Understanding Idle Costs

Idle cost is the portion of your infrastructure spend that isn’t doing useful work. In Kubernetes environments, idle waste comes in two distinct forms with different causes and different solutions.

Type 1 — Overprovisioned resources

What it is: Capacity that a pod has requested but is not using.

When a pod sets requests.cpu: 1000m but only ever uses 100m, 900m of CPU is reserved on the node for that pod but sits idle. You’re paying for 1000m but only getting value from 100m.

This is the most common form of idle waste, typically caused by:

Cargo-cult defaults — Engineers copying resource requests from other deployments without tuning them
Fear of OOMKills — Setting very high memory requests “just in case”
Over-conservative capacity planning — Applications that have shrunk but resource requests haven’t been updated
Batch workload peaks — Jobs that need resources occasionally but hold them continuously

How to identify it

In CostPilot:

Open Cost Explorer → select the Workload dimension
Sort by Efficiency ascending
The lowest-efficiency workloads have the largest gap between requests and actual usage

CostPilot’s Insights will also flag specific workloads with high overprovisioning, along with the estimated monthly savings from right-sizing.

How to reduce it

Right-size resource requests — Set CPU and memory requests to approximately P95 of actual usage, plus a small buffer (10–20%)
Use Vertical Pod Autoscaler (VPA) — VPA in recommendation mode automatically suggests right-sized requests based on observed usage
Set resource limits — Prevents single workloads from consuming unbounded resources, improving overall cluster density
Schedule requests reviews — Make resource request tuning a quarterly engineering task

✦ Tip

A common target is to get CPU utilisation to 60–70% of requests. This gives sufficient headroom for traffic spikes while avoiding large waste.

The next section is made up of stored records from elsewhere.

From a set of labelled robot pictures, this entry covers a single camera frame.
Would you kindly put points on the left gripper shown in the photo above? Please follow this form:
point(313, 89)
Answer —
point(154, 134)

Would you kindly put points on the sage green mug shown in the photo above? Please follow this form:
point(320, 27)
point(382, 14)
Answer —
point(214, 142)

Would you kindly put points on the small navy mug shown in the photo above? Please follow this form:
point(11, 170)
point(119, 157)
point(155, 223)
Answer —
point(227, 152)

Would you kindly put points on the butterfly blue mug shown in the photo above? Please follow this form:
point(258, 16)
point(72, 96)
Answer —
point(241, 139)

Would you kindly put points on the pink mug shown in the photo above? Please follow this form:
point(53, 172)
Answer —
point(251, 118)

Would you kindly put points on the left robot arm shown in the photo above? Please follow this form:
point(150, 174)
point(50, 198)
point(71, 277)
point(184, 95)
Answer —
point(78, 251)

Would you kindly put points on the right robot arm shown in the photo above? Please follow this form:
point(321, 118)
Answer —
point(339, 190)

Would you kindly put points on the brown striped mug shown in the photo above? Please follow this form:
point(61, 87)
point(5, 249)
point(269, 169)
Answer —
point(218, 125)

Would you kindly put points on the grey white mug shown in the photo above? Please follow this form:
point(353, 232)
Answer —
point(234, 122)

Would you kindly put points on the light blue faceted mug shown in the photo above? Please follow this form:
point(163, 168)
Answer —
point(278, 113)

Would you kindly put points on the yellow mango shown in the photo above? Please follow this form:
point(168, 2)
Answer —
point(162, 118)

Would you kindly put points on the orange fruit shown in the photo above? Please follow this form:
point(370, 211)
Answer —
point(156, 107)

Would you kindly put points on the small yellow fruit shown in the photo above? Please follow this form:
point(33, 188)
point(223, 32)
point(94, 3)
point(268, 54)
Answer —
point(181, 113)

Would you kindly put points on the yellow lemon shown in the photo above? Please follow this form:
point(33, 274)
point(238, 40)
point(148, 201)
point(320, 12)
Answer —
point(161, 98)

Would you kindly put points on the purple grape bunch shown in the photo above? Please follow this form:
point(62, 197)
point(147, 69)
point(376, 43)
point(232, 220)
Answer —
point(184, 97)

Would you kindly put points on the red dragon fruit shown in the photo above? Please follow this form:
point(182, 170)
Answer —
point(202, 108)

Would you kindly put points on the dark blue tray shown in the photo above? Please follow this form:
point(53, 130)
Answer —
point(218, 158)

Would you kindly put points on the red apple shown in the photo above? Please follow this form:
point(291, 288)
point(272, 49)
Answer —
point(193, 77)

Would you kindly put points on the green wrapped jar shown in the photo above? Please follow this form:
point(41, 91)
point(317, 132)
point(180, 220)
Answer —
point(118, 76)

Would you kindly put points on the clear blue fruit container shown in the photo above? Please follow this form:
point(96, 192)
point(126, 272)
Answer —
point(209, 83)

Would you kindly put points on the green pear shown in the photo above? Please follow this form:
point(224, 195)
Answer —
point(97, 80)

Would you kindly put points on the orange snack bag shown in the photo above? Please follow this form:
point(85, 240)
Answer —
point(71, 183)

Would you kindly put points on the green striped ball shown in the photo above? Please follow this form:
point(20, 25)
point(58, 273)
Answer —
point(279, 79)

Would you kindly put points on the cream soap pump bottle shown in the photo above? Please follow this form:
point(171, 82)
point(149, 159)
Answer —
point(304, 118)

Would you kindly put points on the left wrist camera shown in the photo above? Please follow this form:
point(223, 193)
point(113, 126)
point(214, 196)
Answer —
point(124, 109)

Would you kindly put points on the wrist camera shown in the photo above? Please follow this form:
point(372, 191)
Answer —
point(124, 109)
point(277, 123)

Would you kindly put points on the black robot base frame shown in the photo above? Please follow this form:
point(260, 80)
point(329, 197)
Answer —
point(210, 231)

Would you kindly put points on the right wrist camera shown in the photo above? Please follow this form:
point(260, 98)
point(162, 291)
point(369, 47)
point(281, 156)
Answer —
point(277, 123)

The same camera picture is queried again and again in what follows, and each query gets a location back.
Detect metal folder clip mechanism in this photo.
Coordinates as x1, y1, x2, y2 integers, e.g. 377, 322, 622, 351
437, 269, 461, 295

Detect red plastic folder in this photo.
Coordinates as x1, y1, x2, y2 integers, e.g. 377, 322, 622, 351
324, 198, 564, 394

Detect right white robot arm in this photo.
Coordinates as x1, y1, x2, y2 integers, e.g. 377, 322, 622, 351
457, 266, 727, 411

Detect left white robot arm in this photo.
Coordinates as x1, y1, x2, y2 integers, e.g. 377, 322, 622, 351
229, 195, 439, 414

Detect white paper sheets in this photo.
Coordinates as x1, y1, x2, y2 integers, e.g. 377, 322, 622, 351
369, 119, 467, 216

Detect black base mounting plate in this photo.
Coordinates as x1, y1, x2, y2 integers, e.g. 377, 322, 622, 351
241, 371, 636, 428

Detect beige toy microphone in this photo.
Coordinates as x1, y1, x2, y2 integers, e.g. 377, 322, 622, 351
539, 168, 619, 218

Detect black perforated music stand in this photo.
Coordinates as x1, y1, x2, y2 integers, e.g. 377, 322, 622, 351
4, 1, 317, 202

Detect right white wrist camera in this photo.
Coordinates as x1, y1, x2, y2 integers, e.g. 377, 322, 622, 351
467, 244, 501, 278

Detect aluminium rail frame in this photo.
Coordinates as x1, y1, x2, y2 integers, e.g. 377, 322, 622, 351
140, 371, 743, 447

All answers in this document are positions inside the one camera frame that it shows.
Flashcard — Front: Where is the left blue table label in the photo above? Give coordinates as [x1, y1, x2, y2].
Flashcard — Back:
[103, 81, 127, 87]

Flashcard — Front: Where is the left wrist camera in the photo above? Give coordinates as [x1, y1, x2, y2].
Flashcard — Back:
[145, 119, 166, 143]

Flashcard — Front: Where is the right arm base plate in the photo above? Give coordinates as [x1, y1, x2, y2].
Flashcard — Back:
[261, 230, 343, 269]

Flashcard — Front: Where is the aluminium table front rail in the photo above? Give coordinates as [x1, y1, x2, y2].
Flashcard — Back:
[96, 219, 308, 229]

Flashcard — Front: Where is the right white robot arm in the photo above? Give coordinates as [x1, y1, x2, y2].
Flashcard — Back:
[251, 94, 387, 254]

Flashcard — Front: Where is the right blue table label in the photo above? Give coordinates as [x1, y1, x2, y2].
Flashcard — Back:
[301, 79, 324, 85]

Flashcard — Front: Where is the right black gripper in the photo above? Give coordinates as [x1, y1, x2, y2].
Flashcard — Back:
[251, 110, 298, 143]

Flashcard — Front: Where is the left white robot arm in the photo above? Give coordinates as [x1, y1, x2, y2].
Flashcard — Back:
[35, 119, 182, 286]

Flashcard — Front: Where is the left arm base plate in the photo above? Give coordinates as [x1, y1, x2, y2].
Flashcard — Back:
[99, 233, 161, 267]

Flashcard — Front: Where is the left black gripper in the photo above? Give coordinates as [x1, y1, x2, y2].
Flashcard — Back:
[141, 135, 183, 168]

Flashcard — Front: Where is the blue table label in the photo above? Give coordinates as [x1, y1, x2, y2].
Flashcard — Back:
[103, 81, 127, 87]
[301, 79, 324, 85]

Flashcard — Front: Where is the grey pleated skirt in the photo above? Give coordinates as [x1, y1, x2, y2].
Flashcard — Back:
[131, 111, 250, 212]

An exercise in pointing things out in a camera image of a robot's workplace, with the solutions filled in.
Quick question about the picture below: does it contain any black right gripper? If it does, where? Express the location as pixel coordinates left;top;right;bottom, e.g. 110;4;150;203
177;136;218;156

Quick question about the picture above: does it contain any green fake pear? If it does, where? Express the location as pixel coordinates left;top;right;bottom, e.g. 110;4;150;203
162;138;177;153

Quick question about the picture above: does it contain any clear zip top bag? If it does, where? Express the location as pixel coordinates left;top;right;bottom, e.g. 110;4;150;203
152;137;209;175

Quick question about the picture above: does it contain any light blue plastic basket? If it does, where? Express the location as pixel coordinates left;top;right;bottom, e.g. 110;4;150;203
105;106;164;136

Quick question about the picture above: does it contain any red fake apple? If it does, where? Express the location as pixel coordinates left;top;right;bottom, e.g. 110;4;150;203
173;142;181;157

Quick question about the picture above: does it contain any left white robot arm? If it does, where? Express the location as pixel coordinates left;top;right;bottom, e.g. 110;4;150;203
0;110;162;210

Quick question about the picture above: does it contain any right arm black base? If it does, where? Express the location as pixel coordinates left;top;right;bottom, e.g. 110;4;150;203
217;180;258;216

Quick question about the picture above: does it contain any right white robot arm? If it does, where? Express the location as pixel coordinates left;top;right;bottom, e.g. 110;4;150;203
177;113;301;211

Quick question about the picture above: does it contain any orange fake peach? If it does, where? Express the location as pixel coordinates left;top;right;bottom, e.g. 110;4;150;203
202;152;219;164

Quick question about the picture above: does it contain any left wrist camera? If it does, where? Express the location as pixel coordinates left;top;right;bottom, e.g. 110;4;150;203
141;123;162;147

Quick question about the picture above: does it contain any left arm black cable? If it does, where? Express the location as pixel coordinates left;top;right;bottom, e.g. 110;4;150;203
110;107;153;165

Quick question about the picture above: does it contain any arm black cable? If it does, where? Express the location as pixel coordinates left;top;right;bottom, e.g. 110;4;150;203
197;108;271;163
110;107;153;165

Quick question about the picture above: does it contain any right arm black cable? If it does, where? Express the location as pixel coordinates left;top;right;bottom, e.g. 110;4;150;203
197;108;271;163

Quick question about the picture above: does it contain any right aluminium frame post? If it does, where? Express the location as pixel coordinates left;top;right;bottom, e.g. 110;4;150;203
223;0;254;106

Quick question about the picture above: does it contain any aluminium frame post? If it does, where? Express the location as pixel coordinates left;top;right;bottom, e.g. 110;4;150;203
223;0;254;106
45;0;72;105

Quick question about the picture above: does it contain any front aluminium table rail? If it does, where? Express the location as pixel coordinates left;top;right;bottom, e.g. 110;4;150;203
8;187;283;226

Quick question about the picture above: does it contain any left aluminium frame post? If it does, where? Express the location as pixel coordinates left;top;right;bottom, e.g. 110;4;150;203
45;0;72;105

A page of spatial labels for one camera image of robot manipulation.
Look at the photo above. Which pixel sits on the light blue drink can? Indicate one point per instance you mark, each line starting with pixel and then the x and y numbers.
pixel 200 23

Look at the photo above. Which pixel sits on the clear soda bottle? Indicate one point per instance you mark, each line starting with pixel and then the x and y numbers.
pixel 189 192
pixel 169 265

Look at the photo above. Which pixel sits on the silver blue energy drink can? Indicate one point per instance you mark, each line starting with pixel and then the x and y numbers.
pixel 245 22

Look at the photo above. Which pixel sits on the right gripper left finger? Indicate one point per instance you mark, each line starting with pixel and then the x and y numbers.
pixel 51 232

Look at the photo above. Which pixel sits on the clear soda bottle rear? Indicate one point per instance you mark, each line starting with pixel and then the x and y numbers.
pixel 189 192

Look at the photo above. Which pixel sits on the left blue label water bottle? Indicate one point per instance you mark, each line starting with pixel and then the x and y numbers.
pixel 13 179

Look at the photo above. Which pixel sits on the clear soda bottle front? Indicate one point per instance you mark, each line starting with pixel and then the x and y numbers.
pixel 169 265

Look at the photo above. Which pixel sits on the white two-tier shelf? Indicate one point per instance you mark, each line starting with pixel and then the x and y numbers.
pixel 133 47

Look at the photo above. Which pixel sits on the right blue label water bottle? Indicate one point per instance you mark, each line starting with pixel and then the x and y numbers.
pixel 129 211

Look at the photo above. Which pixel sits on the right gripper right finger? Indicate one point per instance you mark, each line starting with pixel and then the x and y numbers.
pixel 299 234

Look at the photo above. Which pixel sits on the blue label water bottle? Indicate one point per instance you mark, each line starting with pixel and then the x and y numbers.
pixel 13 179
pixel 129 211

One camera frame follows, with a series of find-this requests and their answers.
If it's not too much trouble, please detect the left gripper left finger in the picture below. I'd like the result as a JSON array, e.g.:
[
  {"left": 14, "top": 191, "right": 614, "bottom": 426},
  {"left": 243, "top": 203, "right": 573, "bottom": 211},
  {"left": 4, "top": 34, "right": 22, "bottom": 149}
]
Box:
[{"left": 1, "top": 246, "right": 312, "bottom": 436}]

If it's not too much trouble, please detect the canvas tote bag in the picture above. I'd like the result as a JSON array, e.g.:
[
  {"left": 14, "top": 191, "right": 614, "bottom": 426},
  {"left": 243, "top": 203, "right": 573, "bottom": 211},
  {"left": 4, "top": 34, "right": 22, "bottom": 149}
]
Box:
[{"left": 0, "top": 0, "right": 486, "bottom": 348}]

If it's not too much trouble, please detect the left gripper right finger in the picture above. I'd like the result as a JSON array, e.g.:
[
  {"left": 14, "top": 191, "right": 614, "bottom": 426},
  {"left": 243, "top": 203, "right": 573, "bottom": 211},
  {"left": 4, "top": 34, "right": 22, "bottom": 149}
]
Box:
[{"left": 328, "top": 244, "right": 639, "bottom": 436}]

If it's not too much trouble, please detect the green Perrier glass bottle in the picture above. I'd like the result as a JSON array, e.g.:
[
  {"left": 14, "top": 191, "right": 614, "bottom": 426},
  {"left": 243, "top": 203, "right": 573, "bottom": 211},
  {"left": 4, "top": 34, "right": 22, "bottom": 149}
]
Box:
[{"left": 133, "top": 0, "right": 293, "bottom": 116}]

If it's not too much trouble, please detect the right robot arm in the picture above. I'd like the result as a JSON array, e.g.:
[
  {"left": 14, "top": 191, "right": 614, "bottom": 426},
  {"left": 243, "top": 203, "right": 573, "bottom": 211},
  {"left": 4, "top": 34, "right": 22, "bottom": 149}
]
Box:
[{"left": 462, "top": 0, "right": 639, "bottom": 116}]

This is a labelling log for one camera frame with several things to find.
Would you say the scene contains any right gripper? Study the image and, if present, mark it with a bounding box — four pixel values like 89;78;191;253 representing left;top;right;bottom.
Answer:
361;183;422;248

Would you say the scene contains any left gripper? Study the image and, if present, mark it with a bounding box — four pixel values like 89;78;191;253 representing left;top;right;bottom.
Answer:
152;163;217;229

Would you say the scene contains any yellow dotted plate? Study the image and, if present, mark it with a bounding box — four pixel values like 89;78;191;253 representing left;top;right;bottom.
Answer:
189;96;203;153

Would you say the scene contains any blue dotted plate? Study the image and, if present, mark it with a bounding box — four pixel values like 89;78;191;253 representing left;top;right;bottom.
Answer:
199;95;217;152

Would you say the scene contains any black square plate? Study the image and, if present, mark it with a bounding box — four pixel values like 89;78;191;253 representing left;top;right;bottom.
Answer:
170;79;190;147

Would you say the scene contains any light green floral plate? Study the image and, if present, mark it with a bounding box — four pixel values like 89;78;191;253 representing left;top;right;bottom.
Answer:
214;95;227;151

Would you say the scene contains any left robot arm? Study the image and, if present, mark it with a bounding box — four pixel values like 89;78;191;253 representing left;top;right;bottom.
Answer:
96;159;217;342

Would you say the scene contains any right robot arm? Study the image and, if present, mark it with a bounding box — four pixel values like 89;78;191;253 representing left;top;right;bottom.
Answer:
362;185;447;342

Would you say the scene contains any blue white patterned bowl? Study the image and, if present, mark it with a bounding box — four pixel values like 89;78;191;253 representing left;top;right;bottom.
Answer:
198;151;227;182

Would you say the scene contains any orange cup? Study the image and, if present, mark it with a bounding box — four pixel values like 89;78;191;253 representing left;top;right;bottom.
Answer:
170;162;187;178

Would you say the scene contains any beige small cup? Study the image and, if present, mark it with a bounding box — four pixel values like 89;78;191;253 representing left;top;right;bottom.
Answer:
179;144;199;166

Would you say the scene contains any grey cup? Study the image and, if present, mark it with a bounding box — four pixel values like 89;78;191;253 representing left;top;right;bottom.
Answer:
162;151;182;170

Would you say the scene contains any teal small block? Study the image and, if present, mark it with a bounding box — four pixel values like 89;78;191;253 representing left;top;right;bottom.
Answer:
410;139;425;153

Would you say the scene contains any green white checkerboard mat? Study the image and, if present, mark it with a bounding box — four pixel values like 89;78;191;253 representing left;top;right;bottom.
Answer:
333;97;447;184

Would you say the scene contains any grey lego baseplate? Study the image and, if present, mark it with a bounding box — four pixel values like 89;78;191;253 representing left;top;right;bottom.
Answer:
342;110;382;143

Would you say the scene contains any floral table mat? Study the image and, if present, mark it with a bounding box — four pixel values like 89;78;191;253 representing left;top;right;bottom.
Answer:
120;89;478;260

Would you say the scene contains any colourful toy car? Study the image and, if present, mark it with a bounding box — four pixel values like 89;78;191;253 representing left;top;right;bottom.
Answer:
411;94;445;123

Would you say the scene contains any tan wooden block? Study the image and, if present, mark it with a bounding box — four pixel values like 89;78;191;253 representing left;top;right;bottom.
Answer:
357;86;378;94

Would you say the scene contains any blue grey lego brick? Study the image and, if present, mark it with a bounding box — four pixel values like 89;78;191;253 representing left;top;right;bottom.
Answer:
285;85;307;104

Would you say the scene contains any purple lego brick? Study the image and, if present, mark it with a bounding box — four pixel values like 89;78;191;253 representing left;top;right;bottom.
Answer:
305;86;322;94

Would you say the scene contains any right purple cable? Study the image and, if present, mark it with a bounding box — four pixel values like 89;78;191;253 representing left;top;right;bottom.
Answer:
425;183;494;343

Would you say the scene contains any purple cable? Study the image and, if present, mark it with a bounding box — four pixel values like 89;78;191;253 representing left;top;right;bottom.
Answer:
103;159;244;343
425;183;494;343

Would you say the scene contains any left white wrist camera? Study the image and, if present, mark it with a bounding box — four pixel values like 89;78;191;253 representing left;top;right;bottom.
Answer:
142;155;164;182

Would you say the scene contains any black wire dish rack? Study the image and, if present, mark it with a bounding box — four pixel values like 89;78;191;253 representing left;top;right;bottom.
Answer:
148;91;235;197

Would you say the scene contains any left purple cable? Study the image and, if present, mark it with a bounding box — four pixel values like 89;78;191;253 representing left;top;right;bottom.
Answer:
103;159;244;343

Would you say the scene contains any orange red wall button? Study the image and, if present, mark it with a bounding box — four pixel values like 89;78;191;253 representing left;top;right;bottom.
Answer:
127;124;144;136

Type 2 — Unallocated node capacity

What it is: Node capacity that no pod has claimed.

Even if every pod on a node uses exactly what it requests, nodes are never 100% schedulable — the Kubernetes system reserves capacity for OS processes, kubelet, and system pods. Beyond that, if your node pool has more total capacity than your workloads need, the excess is permanently idle.

Common causes:

Static node pools — A fixed number of nodes regardless of actual load
Overprovisioned node types — Using large instance types when smaller ones would suffice
Cluster autoscaler lag — Nodes provisioned for a peak that has since passed, but not yet scaled down
Bin-packing inefficiency — Pod scheduling leaves gaps that are too small for any queued pod

How to identify it

In CostPilot:

Go to Dashboard → look at the Idle cost breakdown
Hover over the idle cost card to see the split between overprovisioned (Type 1) and unallocated (Type 2) waste

Alternatively, the Node Health insight category specifically reports on nodes with chronically low utilisation.

How to reduce it

Enable Cluster Autoscaler — Automatically adds nodes when pods are pending and removes them when utilisation is low
Right-size node pools — Use multiple node pools with different instance types to better match workload profiles (CPU-optimised, memory-optimised)
Use spot instances — For workloads that can tolerate interruption, spot nodes reduce the cost of idle capacity significantly
Tune bin-packing — Set Kubernetes scheduler policies to pack pods more tightly onto fewer nodes
Pod disruption budgets — Allow the autoscaler to evict pods and scale down nodes more aggressively

Comparing the two types

	Overprovisioned	Unallocated
Cause	Pod requests > actual usage	Node capacity > pod requests
Fix	Right-size resource requests	Right-size or autoscale node pool
Tooling	VPA recommendations	Cluster Autoscaler
Urgency	High (large cumulative waste)	High (pure unused cost)

A note on headroom

Some idle cost is intentional and healthy. A cluster with zero idle capacity has no room to absorb traffic spikes or schedule new pods — you’ll hit resource exhaustion under load. A reasonable target is:

10–15% CPU headroom above current pod requests
15–20% memory headroom above current pod requests (memory is less elastic than CPU)

CostPilot’s efficiency scoring accounts for this — an efficiency of 80–85% is excellent, not a problem.

ℹ Note

CostPilot calculates idle cost using a 2-hour rolling average of pod requests vs. node capacity, smoothing out short-term scheduling noise.